Les efforts continus pour éradiquer les risques inhérents à
toute vie s’expliquent de multiples façons. Tout d’abord, il est fort probable
que, dans les sociétés riches, le vieillissement de la population aille de pair
avec une augmentation générale de l’aversion pour le risque. Les personnes âgées,
plus vulnérables aux chocs de tous ordres, détestent les risques plus que le
reste de la population. Ensuite, les développements technologiques rapides ont
favorisé la croyance (erronée) que tout peut être maîtrisé. Ce n’est évidemment
pas toujours le cas. Dans le célèbre film Armageddon, un astéroïde en route
vers la terre est brisé par une arme nucléaire. Mais tous les problèmes ne
peuvent être résolus en recourant aux armes nucléaires. La lutte contre les
virus ou contre les bactéries résistantes aux antibiotiques en sont deux
exemples. Autre facteur, les individus sont exposés à une quantité croissante
d’informations, ce qui peut être une bonne comme une mauvaise chose, des
annonces, incomplètes ou inexactes conduisant souvent à des croyances erronées
sur la manière de conjurer les périls. En outre, être bombardé d’avis divers
revient à brouiller la juste appréciation qu’il faudrait avoir sur l’ampleur -
et donc la pertinence - des risques. Enfin, notre cerveau a tendance à réagir
de manière excessive. Il y a des raisons de penser que ces mécanismes étaient
actifs lors des récents débats sur l’utilisation du vaccin covid-19.

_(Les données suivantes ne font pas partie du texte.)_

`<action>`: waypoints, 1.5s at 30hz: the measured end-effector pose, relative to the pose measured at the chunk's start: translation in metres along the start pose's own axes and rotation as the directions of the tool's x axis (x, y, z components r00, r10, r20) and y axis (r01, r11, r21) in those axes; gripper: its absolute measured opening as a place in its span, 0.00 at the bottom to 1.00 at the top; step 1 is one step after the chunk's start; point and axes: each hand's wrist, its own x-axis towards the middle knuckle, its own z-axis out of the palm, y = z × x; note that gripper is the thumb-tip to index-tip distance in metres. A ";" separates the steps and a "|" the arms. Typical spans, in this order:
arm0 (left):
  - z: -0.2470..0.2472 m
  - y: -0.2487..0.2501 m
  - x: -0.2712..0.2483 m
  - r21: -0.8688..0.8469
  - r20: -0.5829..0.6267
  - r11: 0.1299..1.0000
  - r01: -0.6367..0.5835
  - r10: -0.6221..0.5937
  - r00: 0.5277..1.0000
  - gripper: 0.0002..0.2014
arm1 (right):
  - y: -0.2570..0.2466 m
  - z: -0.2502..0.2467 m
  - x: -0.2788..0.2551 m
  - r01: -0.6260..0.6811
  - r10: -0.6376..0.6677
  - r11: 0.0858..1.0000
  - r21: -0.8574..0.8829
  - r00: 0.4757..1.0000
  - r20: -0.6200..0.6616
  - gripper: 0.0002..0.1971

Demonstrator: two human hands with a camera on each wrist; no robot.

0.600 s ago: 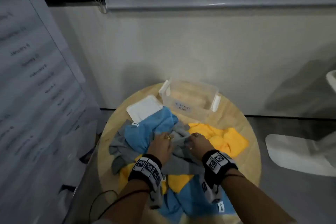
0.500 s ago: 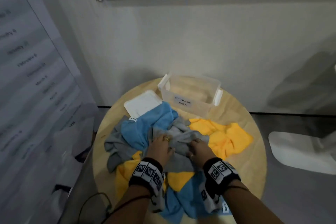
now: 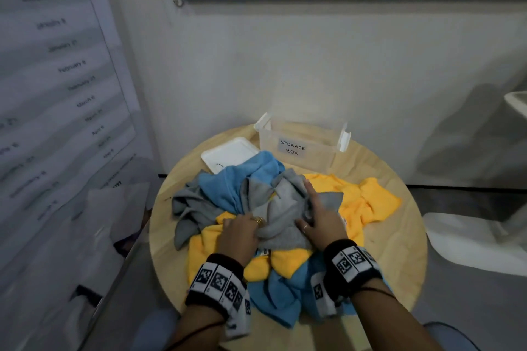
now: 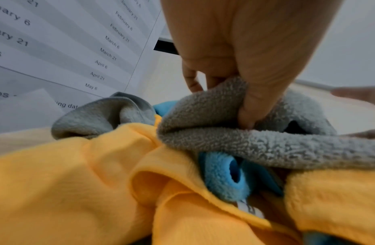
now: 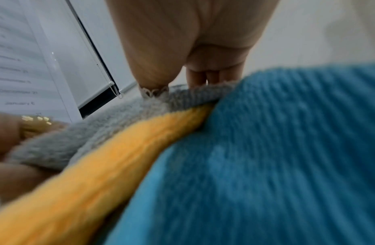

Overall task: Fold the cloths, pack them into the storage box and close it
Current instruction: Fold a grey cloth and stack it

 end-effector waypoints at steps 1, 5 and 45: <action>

Comment notre cerveau perçoit le risque
Les êtres humains utilisent des méthodes de pensée qui
tendent à générer des réponses rapides et approximatives. Ces réponses sont
bonnes dans la plupart des cas. Mais elles peuvent comporter des erreurs
systématiques appelées biais. Les biais affectent l’évaluation du risque.
Des études, dans le domaine de la psychologie, montrent que
bien des personnes connaissent l’origine d’un certain nombre d’événements
indésirables, par exemple la mort. Pourtant, lorsqu’on leur demande de
quantifier plus précisément les risques, elles surestiment considérablement la
fréquence des causes de décès les moins probables et sous-estiment celle des
causes courantes. Plus généralement, les informations sur l’occurrence d’un
événement nuisible donné peuvent modifier la perception du risque. Après avoir
appris qu’un événement donné s’est effectivement produit, les individus donnent
une estimation relativement élevée à la probabilité qu’il se reproduise, plus
élevée que l’estimation attribuée par ceux qui ignorent que le résultat s’est
déjà produit. C’est ce qu’on appelle le « biais de rétrospection »
communément traduit par la phrase « je le savais depuis le début ».
Il est clair que ce mécanisme a des conséquences
potentiellement négatives sur la façon dont les sociétés humaines gèrent les
risques. Reprenons le cas du vaccin d’AstraZénéca, approuvé par les autorités
réglementaires selon des règles très rigoureuses. Quelques cas suspects ont
cependant suffi à surestimer dans d’énormes proportions les risques d’effets
indésirables, malgré une très faible probabilité. Or, ils étaient infiniment
moindres que le danger d’être infecté si l’on n’était pas vacciné. Mais
l’opinion publique n’a pas raisonné ainsi.
Deux leçons peuvent être tirées de ce phénomène.
Premièrement, il arrive que les autorités soient conditionnées par le même
mécanisme d’évaluation biaisé qui affecte le point de vue et les décisions des
individus, comme l’a montré la brusque interruption de la campagne
d’inoculation d’Astrazeneca. Il est difficile, pour les politiciens, de trouver
une manière claire d’expliquer la question au grand public, et plus gratifiant
de suivre l’instinct des électeurs. À leur tour, et c’est la deuxième leçon,
les individus sont des proies faciles pour ceux qui promettent des solutions
sans risque, même lorsqu’elles n’existent pas.